_WHAT IS REQUIRED_
Where a picture appears, skip it and copy everything else in the listing exactly.

_GIVEN DATA_
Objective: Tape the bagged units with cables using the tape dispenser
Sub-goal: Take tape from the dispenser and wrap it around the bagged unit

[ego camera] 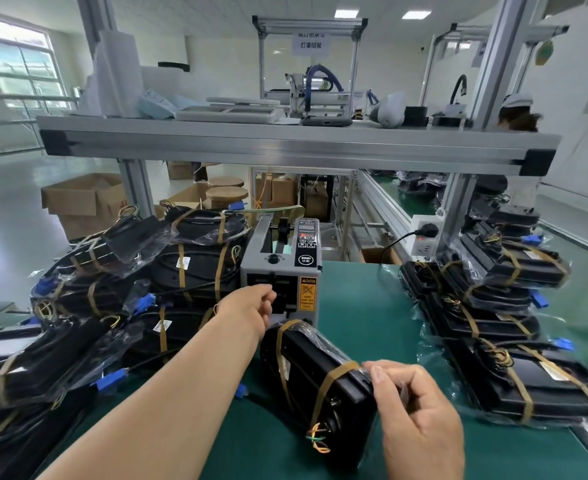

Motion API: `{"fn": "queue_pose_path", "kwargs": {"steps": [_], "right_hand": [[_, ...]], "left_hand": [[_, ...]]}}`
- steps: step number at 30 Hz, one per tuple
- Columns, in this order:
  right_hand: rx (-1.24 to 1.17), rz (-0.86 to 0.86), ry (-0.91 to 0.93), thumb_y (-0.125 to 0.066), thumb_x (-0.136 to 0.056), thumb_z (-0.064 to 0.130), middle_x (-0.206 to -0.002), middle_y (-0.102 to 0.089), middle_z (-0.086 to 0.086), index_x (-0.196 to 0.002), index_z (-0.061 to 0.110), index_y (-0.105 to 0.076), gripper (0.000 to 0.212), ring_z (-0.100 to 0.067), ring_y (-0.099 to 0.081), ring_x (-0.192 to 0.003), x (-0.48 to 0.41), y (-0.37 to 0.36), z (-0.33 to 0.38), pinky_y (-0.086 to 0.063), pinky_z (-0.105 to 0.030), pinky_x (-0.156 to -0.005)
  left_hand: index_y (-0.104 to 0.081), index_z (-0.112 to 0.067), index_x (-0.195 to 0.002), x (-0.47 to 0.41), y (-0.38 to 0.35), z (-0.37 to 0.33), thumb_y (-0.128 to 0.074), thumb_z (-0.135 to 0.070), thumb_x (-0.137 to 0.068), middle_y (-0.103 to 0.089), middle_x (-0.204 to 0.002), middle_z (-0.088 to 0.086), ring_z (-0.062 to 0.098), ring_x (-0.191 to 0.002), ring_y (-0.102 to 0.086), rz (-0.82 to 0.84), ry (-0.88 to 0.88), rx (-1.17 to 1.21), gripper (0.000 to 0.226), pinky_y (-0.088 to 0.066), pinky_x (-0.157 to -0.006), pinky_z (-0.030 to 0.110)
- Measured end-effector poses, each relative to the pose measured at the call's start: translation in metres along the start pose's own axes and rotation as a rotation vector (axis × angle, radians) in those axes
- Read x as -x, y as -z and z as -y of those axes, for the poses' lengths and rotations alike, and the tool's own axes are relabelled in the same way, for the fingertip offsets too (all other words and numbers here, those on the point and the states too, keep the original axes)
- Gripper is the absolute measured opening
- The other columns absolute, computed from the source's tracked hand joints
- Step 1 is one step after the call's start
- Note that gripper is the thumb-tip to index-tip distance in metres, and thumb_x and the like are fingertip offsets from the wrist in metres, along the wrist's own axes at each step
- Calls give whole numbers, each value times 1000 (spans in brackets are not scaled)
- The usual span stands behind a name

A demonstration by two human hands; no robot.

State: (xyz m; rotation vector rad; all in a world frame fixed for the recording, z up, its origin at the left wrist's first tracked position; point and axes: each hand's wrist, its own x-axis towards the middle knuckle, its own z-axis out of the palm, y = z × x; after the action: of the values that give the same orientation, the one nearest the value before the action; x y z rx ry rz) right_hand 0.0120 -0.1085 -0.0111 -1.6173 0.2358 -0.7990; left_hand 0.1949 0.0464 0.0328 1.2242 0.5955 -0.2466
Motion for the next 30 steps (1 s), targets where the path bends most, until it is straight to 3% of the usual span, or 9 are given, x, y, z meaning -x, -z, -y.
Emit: {"fn": "queue_pose_path", "kwargs": {"steps": [2, 7, 10, 12, 15, 20, 24, 27, 30], "right_hand": [[7, 21, -8, -74, -84, 6, -82, -76, 14, -64, 27, -67, 29, 1, -67, -78, 0, 2, 4, -44, -3, -68], [-11, 92, -76, -75, -85, 10, -82, -75, 16, -64, 28, -70, 28, 3, -66, -74, 0, 9, 7, -44, -2, -63], [-51, 144, -131, -76, -85, 10, -80, -75, 12, -63, 22, -70, 26, 2, -66, -72, -3, 12, 5, -48, -9, -68], [-81, 172, -164, -76, -85, 11, -80, -75, 8, -64, 20, -69, 23, 0, -67, -72, -4, 13, 6, -51, -23, -75], [-98, 186, -184, -75, -85, 14, -79, -76, 5, -66, 21, -70, 21, -4, -69, -76, -3, 12, 9, -52, -30, -79], [-117, 214, -200, -75, -86, 15, -68, -71, 7, -71, 17, -72, 15, -2, -64, -67, -1, 14, 11, -49, -19, -67], [-162, 235, -249, -74, -86, 13, -64, -68, 6, -73, 11, -73, 13, -5, -58, -62, 0, 15, 11, -49, -24, -65], [-203, 274, -274, -73, -87, 14, -62, -66, 6, -76, 16, -75, 12, -2, -54, -57, 1, 17, 13, -44, -16, -58], [-200, 290, -273, -73, -89, 17, -66, -69, 5, -78, 20, -76, 12, -3, -57, -61, 2, 18, 13, -45, -18, -61]], "left_hand": [[-58, -13, -77, 0, -6, 2, -64, -15, -94, -56, -64, -4, 2, -34, -42, -46, -14, 64, 19, -28, -29, 10], [-58, -13, -68, 18, 0, 12, -68, -9, -86, -52, -57, -2, 7, -45, -41, -85, -202, 175, 21, -33, -35, 17], [-60, -17, -58, 55, 23, 19, -70, -15, -83, -53, -56, -2, 9, -49, -44, 50, -434, -36, 27, -38, -51, 22], [-63, -20, -57, 86, 40, 26, -71, -26, -79, -55, -60, -2, 8, -54, -48, 265, -556, -223, 24, -42, -55, 21], [-68, -23, -64, 125, 47, 41, -71, -35, -77, -59, -65, -4, 5, -60, -51, 524, -546, -465, 18, -45, -58, 16], [-72, -20, -67, 146, 32, 63, -76, -26, -83, -69, -66, -7, 2, -61, -61, 480, -562, -695, 17, -48, -63, 17], [-71, -19, -62, 145, 27, 64, -76, -19, -83, -71, -67, -3, 6, -63, -64, 460, -530, -688, 22, -49, -66, 22], [-71, -17, -61, 147, 25, 65, -76, -16, -82, -72, -68, 0, 8, -63, -65, 443, -522, -663, 21, -52, -65, 21], [-72, -16, -63, 149, 27, 67, -77, -18, -81, -73, -70, 2, 9, -65, -66, 445, -507, -656, 19, -51, -66, 20]]}}
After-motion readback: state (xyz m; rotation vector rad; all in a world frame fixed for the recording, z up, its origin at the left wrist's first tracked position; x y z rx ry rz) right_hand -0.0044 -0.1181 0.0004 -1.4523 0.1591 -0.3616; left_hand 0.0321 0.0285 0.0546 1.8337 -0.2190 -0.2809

_EXERCISE RESULT_
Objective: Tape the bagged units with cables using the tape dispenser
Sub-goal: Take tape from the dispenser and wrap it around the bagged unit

[ego camera] 

Motion API: `{"fn": "queue_pose_path", "kwargs": {"steps": [_], "right_hand": [[_, ...]], "left_hand": [[_, ...]]}}`
- steps: step number at 30 Hz, one per tuple
- Columns, in this order:
  right_hand: rx (-1.24 to 1.17), rz (-0.86 to 0.86), ry (-0.91 to 0.93), thumb_y (-0.125 to 0.066), thumb_x (-0.136 to 0.056), thumb_z (-0.064 to 0.130), middle_x (-0.206 to -0.002), middle_y (-0.102 to 0.089), middle_z (-0.086 to 0.086), index_x (-0.196 to 0.002), index_z (-0.061 to 0.110), index_y (-0.105 to 0.076), gripper (0.000 to 0.212), ring_z (-0.100 to 0.067), ring_y (-0.099 to 0.081), ring_x (-0.192 to 0.003), x (-0.48 to 0.41), y (-0.37 to 0.36), z (-0.33 to 0.38), pinky_y (-0.086 to 0.063), pinky_z (-0.105 to 0.030), pinky_x (-0.156 to -0.005)
  left_hand: index_y (-0.104 to 0.081), index_z (-0.112 to 0.067), index_x (-0.195 to 0.002), x (-0.47 to 0.41), y (-0.38 to 0.35), z (-0.37 to 0.33), thumb_y (-0.128 to 0.074), thumb_z (-0.135 to 0.070), thumb_x (-0.137 to 0.068), middle_y (-0.103 to 0.089), middle_x (-0.204 to 0.002), middle_z (-0.088 to 0.086), ring_z (-0.062 to 0.098), ring_x (-0.191 to 0.002), ring_y (-0.102 to 0.086), rz (-0.82 to 0.84), ry (-0.88 to 0.88), rx (-1.17 to 1.21), gripper (0.000 to 0.226), pinky_y (-0.088 to 0.066), pinky_x (-0.157 to -0.006), pinky_z (-0.030 to 0.110)
- Measured end-effector poses, each relative to the pose measured at the call's start: translation in metres along the start pose's own axes and rotation as a rotation vector (axis × angle, radians) in those axes
- Read x as -x, y as -z and z as -y of those axes, for the poses' lengths and rotations alike, and the tool's own axes are relabelled in the same way, for the fingertip offsets too (all other words and numbers here, those on the point and the states too, keep the original axes)
- Gripper is the absolute measured opening
- The other columns absolute, computed from the source's tracked hand joints
- Step 1 is one step after the call's start
- Note that gripper is the thumb-tip to index-tip distance in metres, and thumb_x and the like are fingertip offsets from the wrist in metres, along the wrist's own axes at each step
- Calls give whole numbers, each value times 1000 (spans in brackets are not scaled)
- The usual span stands behind a name

A demonstration by two human hands; no robot.

State: (xyz m; rotation vector rad; all in a world frame fixed for the recording, z up, its origin at the left wrist's first tracked position; point and axes: each hand's wrist, its own x-axis towards the middle knuckle, its own z-axis out of the palm, y = z × x; after the action: of the values that give the same orientation, the one nearest the value before the action; x y z rx ry rz) right_hand 0.0120 -0.1085 -0.0111 -1.6173 0.2358 -0.7990; left_hand 0.1949 0.0464 0.0328 1.2242 0.5955 -0.2466
Motion for the next 30 steps (1 s), targets where the path bends most, until it is straight to 3% of the usual span, or 9 are given, x, y, z meaning -x, -z, -y.
Emit: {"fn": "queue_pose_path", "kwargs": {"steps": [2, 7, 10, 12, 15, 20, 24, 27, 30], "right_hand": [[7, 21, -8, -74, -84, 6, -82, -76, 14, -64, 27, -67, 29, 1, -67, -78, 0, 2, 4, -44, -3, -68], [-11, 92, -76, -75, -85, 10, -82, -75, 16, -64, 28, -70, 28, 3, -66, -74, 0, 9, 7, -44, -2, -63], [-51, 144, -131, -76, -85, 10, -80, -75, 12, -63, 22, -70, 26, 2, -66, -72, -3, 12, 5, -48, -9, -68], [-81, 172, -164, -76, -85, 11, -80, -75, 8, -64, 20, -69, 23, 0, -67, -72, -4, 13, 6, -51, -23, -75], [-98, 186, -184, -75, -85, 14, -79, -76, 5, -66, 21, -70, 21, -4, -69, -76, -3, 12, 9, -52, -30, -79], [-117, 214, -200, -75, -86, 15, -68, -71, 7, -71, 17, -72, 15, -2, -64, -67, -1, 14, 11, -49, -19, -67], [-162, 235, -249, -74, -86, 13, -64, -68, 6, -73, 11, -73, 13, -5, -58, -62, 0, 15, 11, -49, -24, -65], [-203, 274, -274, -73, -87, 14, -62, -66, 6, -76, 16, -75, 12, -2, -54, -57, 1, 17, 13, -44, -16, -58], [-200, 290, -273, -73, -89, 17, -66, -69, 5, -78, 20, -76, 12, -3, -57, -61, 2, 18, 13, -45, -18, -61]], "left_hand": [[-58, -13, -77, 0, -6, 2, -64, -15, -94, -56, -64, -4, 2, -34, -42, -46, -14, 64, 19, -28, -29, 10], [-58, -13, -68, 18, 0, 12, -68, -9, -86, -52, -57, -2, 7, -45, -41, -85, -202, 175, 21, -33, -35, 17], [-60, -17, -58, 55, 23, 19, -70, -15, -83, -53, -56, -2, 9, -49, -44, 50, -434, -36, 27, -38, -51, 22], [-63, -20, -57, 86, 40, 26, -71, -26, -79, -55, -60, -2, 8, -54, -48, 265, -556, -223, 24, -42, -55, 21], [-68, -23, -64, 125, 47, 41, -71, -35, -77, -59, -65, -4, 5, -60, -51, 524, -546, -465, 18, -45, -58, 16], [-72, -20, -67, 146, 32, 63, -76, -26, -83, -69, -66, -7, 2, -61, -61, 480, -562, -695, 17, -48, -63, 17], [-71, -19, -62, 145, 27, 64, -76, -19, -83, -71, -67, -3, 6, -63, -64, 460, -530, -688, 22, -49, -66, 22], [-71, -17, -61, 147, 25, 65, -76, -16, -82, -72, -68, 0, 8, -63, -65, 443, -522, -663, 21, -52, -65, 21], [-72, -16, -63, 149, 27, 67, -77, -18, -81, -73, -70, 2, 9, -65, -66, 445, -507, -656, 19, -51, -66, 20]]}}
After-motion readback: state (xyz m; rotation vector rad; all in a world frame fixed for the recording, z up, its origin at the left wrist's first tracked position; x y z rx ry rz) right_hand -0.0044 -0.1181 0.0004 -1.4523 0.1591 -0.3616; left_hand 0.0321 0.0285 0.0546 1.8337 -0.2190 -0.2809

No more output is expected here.